X owner Elon Musk has vowed that the platform would respect free speech and that means he's keeping the video up.

That led to a bit of back and forth between Musk and an Australian senator.

Elon Musk said an Australian senator should be jailed and suggested the country's gun laws were meant to stop resistance against its "fascist government", escalating his battle over a court order to remove video posts of a bishop being stabbed.


After Australia's federal court told Musk's platform X to temporarily stop showing video of a knife attack on an Assyrian bishop during a church service in Sydney a week earlier, Musk accused the country's leaders of trying to censor the internet, prompting an outpouring of condemnation from lawmakers.

One senator, Jacqui Lambie, deleted her X account on Tuesday to protest publication of the footage and called for other politicians to do the same, saying Musk had "no social conscience or conscience whatsoever". She added Musk should be jailed.

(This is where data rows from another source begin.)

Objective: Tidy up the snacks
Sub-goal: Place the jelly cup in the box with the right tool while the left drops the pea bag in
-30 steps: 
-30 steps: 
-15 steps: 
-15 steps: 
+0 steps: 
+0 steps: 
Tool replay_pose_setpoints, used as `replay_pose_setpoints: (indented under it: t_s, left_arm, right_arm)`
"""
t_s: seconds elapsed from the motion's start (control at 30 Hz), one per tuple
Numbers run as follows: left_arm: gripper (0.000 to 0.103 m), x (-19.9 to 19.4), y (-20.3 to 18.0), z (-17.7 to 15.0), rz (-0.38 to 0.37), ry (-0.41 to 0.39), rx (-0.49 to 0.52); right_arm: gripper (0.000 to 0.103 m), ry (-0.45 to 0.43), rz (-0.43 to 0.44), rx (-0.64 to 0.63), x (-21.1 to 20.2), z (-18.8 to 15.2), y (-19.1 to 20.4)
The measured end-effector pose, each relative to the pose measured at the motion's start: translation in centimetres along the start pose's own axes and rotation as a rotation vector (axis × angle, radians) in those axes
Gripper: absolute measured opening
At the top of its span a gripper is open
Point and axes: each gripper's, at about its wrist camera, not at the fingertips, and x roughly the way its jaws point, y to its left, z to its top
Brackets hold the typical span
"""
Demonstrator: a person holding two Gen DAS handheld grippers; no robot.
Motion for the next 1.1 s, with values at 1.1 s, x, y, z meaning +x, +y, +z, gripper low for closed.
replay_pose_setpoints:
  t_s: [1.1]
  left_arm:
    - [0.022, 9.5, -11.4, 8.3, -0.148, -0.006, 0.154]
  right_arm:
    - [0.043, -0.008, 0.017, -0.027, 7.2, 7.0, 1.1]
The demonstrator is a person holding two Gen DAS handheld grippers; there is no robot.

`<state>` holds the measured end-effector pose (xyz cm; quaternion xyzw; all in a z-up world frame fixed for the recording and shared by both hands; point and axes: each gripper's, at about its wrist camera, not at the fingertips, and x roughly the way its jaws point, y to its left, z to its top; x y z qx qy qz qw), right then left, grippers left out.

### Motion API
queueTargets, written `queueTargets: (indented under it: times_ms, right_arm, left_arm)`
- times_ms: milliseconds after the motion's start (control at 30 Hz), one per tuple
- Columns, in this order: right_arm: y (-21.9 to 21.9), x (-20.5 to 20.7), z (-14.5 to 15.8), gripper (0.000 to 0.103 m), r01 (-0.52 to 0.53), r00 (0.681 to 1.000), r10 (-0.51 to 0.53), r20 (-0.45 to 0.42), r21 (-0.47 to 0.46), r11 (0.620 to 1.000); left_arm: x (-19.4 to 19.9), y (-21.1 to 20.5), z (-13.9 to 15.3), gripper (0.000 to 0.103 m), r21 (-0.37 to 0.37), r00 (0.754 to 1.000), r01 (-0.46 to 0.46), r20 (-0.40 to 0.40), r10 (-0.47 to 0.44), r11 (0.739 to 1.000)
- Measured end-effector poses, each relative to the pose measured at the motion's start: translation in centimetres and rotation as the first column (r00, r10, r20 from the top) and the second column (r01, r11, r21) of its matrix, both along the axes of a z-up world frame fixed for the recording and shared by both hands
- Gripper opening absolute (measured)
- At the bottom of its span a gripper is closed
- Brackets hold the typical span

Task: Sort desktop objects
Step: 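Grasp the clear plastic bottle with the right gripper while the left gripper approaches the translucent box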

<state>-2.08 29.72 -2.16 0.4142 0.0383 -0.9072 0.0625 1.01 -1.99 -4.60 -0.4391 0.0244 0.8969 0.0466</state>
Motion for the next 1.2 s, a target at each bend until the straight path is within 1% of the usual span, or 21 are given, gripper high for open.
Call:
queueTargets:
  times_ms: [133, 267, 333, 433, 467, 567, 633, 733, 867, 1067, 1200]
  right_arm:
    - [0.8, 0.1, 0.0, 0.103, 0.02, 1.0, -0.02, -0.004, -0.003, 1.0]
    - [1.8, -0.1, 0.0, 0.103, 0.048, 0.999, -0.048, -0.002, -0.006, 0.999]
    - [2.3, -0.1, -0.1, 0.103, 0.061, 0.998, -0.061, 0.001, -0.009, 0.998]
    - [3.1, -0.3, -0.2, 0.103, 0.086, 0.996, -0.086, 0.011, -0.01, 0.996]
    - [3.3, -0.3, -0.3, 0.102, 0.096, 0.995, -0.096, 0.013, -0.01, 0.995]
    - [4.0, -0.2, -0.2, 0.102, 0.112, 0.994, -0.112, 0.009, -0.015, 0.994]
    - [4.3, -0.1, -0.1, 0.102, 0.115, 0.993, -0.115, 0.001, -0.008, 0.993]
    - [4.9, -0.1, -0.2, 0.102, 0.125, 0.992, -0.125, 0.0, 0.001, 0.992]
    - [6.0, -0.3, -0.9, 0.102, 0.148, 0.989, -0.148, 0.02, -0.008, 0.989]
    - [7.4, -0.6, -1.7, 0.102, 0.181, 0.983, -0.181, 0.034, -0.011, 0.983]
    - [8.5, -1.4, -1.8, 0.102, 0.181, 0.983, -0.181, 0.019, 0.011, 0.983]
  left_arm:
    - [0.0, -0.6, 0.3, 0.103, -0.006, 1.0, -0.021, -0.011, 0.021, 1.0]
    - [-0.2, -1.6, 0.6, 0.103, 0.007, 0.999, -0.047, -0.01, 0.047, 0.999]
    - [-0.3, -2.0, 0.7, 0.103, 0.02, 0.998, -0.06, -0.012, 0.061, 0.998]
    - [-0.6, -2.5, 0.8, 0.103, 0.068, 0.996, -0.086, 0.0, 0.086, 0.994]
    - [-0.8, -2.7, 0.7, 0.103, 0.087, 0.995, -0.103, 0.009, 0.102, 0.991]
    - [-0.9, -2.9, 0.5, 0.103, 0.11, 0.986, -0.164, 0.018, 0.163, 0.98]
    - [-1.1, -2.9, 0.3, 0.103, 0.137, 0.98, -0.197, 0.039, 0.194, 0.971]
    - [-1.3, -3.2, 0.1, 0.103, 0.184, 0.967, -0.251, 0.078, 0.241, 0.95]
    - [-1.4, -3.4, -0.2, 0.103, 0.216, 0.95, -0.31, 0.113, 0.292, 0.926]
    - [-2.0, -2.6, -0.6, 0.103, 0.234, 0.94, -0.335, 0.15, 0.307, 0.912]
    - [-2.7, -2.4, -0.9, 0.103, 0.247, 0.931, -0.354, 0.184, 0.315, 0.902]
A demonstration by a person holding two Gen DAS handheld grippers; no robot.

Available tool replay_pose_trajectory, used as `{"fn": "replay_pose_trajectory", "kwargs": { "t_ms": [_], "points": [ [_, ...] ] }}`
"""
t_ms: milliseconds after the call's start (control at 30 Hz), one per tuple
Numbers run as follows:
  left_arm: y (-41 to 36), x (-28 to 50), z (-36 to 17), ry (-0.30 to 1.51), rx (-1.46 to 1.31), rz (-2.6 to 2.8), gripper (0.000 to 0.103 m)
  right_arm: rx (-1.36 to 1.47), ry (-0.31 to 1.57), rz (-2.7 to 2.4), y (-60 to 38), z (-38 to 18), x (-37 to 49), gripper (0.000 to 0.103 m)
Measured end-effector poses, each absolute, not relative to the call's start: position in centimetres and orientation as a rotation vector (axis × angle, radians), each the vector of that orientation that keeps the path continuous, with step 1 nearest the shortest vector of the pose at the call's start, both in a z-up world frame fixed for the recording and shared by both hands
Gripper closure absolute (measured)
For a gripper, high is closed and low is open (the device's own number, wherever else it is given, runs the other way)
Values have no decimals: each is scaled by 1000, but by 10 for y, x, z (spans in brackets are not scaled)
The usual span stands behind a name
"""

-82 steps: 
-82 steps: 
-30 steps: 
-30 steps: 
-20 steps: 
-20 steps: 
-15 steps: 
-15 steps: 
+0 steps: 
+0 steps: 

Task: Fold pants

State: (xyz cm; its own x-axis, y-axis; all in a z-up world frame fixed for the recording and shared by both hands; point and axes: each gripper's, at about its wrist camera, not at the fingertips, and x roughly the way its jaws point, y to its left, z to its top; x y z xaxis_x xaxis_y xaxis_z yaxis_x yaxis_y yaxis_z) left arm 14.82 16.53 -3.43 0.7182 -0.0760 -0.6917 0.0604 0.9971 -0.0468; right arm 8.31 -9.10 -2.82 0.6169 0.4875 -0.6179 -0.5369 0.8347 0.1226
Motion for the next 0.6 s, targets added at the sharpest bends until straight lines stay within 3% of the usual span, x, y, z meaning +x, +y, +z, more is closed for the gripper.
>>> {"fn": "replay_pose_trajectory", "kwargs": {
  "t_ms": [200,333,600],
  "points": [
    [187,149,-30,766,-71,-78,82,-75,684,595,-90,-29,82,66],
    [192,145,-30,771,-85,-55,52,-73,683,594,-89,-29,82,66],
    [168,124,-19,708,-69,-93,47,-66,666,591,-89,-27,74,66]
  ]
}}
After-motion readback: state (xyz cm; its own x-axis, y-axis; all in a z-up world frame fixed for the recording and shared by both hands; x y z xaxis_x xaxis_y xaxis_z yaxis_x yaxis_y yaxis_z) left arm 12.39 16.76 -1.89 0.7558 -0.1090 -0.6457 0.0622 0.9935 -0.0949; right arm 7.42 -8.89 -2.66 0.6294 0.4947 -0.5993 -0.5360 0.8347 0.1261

When an unnamed X user posted overnight that it was Lambie who "should be in jail for censoring free speech on X", Musk replied to his 181 million followers, "Absolutely. She is an enemy of the people of Australia".

...

Musk widened his attacks on Australia, including promoting a post from an unnamed but verified X user which said the country "disarmed all of their citizens in 1996 so that they cannot resist their fascist government", a reference to a gun buy-back and registration scheme after the country's worst mass shooting.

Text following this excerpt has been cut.